Return all lines in the data where the string "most" can be found.
-------
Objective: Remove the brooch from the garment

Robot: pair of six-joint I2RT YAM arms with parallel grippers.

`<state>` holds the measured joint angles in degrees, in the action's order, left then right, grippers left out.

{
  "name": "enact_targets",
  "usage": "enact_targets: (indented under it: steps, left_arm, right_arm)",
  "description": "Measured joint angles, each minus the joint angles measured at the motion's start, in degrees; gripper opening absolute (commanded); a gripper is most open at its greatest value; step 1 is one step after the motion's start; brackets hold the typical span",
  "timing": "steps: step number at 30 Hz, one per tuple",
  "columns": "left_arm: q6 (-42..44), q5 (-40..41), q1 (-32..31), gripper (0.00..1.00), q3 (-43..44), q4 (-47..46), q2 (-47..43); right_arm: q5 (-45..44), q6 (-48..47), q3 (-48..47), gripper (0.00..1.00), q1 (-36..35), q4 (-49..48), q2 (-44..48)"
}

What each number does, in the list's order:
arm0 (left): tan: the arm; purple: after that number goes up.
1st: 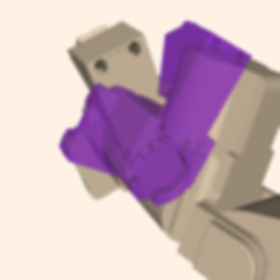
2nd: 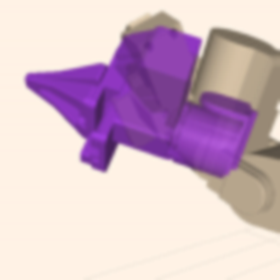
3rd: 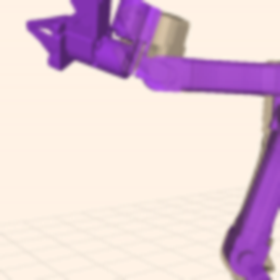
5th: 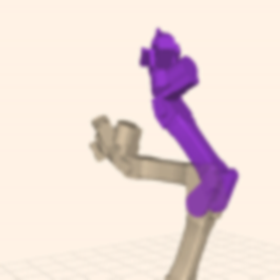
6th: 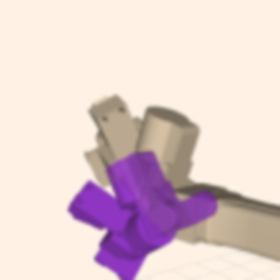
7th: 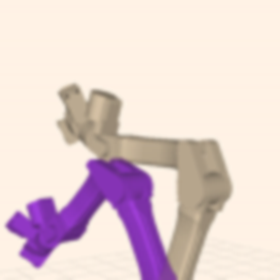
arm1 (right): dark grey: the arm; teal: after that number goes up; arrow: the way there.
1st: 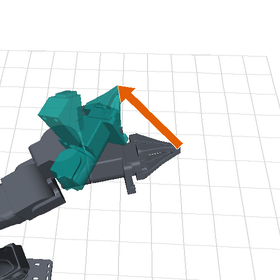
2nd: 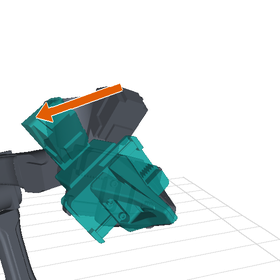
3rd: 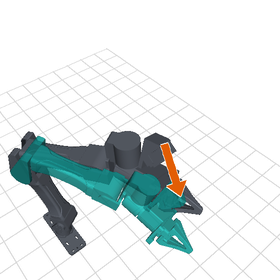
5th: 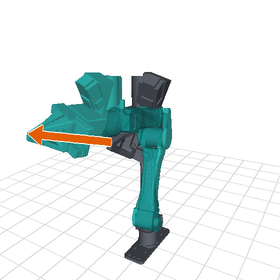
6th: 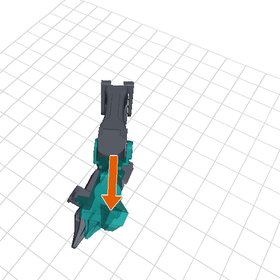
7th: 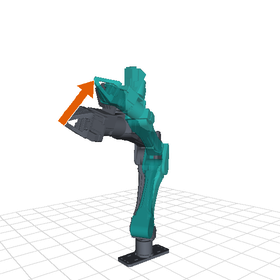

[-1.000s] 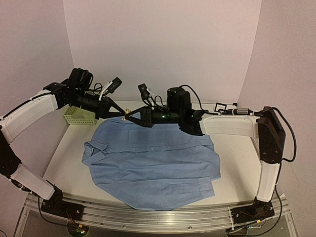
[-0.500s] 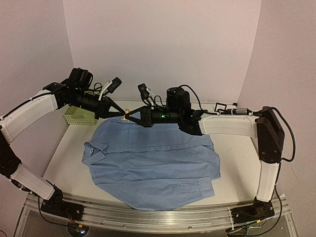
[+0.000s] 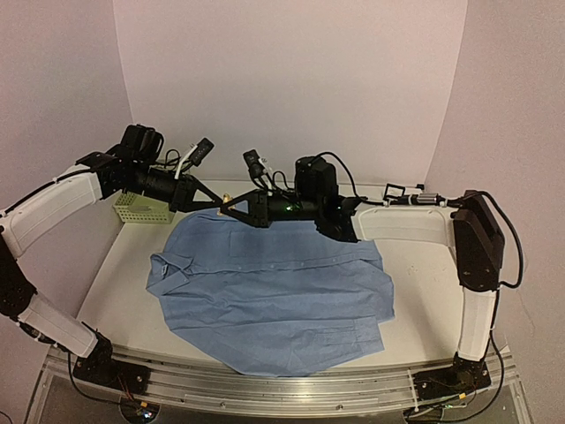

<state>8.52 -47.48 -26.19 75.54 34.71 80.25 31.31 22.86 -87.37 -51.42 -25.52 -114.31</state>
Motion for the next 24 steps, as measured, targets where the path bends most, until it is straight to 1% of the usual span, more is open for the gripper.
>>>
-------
▸ SOLVED EXERCISE
  "description": "Measured joint angles, each minus the joint angles measured at the motion's start, in degrees; gripper opening absolute (commanded); a gripper is most open at its greatest value; step 1 is one step after the motion's start; brackets hold the typical span",
Motion for the next 24 steps, as measured, targets where the path bends most, until it is straight to 1% of the usual span, more is open for the gripper.

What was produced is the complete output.